No chance of that. This golfing treasure just keeps rolling along.

Gamecocks win first event of new season

USC men’s coach Bill McDonald wants to use the fall season to develop consistent production to support All-American Ryan Hall, and the first step provided promise.

After rain washed out the scheduled opener, the Gamecocks got into action Monday and Tuesday in the J.T. Poston Invitational in Sapphire, North Carolina and earned the 25th tournament win in McDonald’s 16 seasons.

Hall, junior Jack Wall and freshman Gene Zeigler posted top-15 finishes, and sophomore Liam Shinn, playing as an individual and not counting in the team score, placed 18th. Senior transfer Evans Lewis tied for 25th and sophomore Rafe Reynolds came in 27th.

“All three tournament rounds were excellent team efforts I thought and Gene and Evans were excellent in their debuts,” McDonald said. “We were fortunate to get this victory, and we gained some valuable final round back-nine experience, which should only make us better.”
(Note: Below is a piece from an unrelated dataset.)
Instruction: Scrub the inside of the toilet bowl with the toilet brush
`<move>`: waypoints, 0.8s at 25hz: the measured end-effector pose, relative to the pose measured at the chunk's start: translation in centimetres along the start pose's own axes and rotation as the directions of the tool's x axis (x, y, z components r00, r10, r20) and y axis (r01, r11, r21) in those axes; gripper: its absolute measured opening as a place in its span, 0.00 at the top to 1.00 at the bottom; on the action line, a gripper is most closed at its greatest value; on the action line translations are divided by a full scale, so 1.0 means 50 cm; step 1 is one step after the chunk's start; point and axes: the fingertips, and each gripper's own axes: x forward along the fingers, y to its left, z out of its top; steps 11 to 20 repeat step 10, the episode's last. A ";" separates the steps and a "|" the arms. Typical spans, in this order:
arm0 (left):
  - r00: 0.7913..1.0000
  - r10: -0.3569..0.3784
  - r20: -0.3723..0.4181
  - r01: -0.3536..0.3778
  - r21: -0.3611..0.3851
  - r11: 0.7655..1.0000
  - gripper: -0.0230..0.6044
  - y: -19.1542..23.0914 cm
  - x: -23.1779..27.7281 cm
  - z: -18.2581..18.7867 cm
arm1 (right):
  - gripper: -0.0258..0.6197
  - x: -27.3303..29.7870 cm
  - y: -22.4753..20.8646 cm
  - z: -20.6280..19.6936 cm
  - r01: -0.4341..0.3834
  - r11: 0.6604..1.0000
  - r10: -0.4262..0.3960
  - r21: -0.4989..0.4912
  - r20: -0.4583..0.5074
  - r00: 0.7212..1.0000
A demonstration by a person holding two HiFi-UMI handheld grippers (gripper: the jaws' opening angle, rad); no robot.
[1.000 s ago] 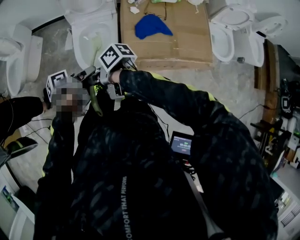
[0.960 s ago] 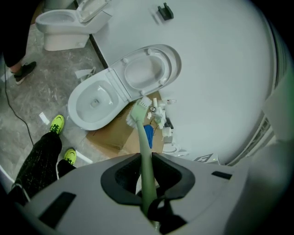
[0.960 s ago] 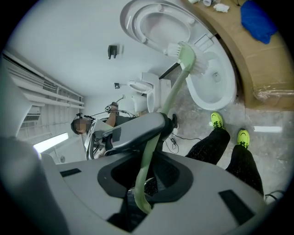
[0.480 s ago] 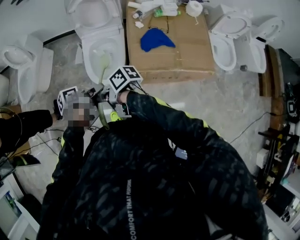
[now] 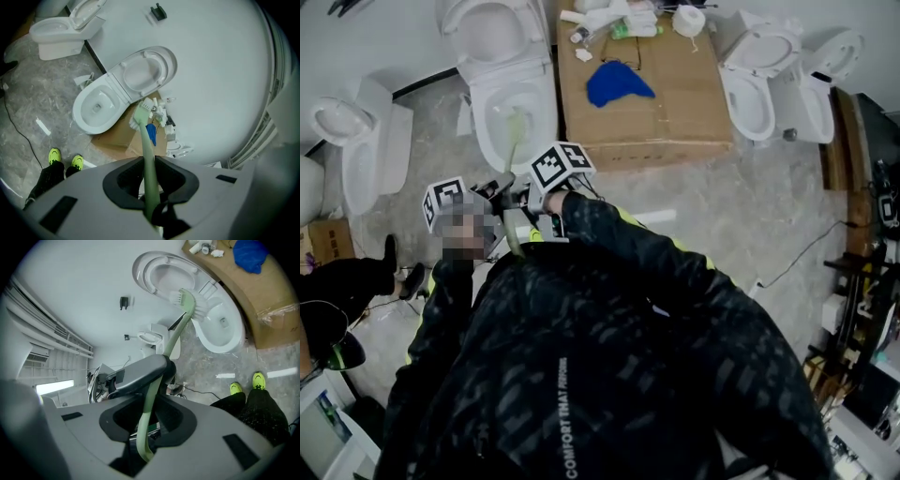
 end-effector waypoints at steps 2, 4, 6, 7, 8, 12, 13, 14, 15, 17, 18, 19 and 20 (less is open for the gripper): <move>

Chip shots. A pair of former Furman golfers, Reona Hirai (Sacramento, California) and Dawn Woodard (Greenville), advanced to match-play in the U.S. Women’s Mid-Amateur at Berkeley Hall Club in Bluffton. Woodard won three matches before falling in the quarterfinals and Hirai won once before being eliminated. ... U.S. Women’s Amateur champion Jensen Castle (West Columbia), who plays for Kentucky, tied for third individually in the in the Mason Rudolph Championship in Franklin, Tennessee. Clemson’s women shared 11th in the team competition. ... The teams of Charles Warren-Brent Delahoussaye and Jeremy Revis-Chris Eassy earned spots in the 2022 U.S. Mid-Amateur in qualifying at Florence CC. ... South Carolina used a dominating victory over an elite field in the Annika Intercollegiate to vault to No. 1 in the Women’s Golf Coaches Association’s second poll of the young season. The Gamecocks, whose next start will be on Oct. 4 in the Windy City Collegiate near Chicago, jumped 10 spots in the poll.